=== EXERCISE BRIEF ===
Each line of the records that holds the word "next" should be copied out.

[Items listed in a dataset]
=== Begin Enclosure ===
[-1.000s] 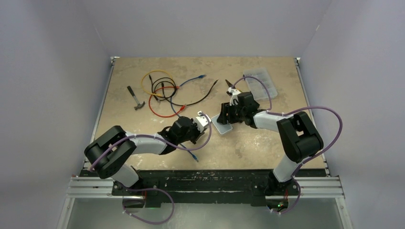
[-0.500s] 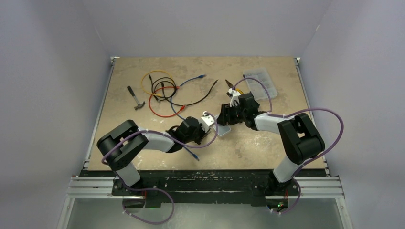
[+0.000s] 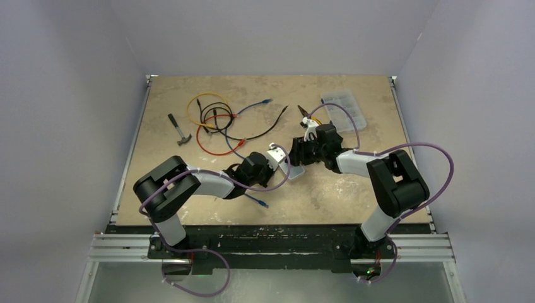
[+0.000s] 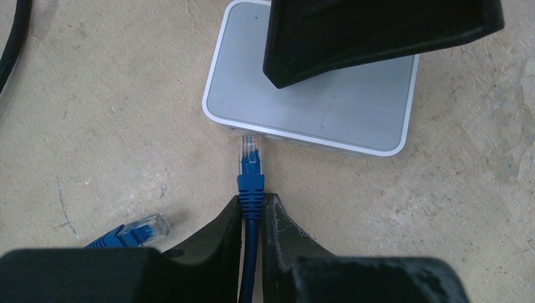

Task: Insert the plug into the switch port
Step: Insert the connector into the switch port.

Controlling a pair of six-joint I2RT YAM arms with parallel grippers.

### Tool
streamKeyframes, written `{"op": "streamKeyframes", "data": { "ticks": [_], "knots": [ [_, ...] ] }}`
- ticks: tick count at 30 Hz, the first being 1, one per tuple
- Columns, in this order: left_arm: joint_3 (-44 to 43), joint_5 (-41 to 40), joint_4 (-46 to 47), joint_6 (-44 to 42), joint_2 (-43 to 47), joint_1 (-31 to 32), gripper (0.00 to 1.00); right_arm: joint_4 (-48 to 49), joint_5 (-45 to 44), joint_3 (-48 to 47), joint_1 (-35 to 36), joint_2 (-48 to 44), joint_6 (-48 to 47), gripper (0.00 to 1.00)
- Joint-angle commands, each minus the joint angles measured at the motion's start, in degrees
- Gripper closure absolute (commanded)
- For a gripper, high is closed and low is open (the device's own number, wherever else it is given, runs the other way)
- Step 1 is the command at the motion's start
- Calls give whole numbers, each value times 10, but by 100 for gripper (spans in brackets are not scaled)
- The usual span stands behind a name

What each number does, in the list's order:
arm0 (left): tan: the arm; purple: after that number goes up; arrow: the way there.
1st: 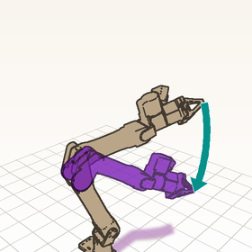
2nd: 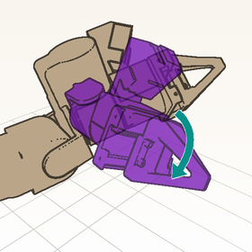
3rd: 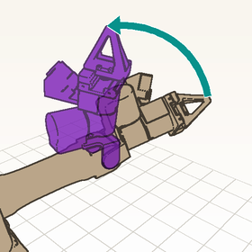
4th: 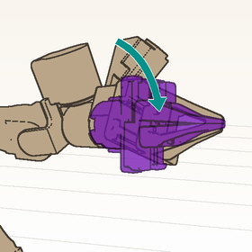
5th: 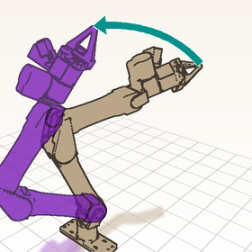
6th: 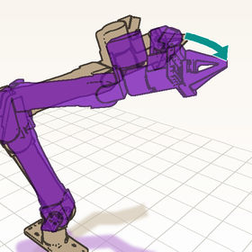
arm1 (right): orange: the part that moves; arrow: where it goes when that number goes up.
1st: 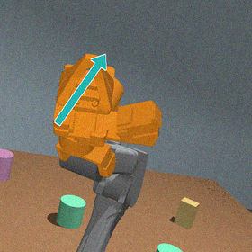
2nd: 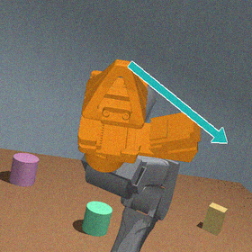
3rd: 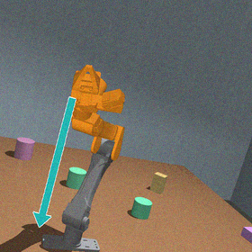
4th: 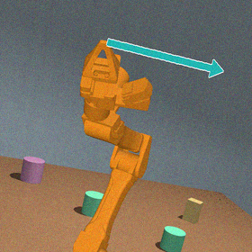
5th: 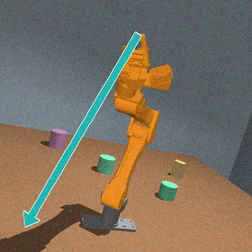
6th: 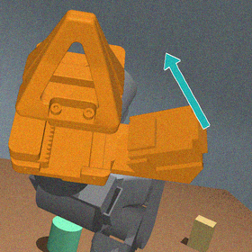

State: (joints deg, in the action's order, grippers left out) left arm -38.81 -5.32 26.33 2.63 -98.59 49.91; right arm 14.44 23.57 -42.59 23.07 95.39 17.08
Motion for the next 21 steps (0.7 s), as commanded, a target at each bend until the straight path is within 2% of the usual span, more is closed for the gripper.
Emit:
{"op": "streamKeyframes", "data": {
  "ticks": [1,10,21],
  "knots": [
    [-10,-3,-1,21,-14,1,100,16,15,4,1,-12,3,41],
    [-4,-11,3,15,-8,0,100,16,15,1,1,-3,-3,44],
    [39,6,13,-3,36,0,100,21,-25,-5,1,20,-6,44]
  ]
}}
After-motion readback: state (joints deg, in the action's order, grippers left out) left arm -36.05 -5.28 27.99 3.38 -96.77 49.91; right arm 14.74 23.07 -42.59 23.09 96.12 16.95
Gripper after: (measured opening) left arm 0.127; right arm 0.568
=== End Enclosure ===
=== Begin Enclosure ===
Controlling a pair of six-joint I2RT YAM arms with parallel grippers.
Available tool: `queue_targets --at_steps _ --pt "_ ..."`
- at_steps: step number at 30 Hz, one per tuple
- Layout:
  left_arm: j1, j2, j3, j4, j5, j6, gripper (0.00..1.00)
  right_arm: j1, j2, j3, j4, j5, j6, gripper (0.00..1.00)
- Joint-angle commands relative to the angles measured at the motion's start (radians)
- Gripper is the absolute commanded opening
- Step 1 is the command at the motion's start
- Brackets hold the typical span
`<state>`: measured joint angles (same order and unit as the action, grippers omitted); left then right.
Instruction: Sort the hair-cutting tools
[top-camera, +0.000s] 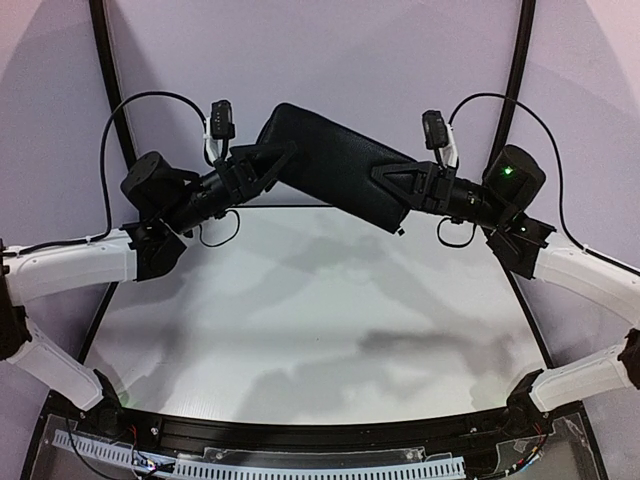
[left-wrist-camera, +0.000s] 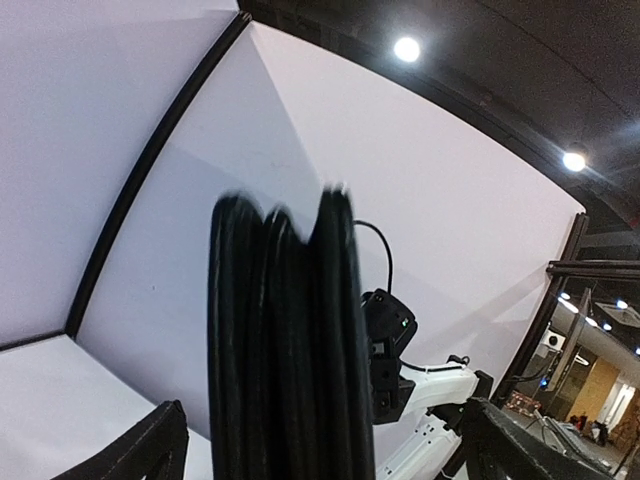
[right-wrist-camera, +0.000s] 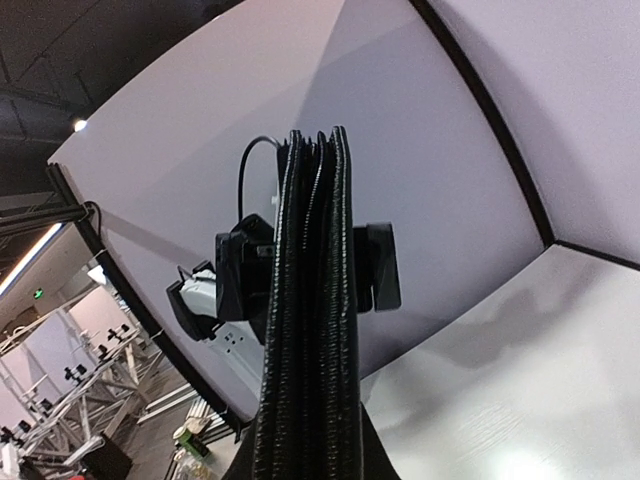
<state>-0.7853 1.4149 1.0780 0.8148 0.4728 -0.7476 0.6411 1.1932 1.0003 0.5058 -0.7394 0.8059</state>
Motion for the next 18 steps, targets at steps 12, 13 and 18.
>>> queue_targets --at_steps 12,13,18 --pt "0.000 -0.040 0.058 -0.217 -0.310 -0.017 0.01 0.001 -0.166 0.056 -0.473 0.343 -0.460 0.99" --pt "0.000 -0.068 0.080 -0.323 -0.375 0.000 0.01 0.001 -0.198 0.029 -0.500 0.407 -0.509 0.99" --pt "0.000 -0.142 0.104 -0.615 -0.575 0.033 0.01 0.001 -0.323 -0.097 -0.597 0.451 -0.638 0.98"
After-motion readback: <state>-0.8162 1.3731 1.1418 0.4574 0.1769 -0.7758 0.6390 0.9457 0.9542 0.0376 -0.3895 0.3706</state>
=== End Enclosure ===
=== SOLUTION FOR THIS EXERCISE ===
Motion for the next 21 steps (0.7 s), as commanded, a target at each bend until the straight path is within 2% of the usual span, more is closed for the gripper.
Motion for the next 18 steps, targets at steps 12, 13 and 18.

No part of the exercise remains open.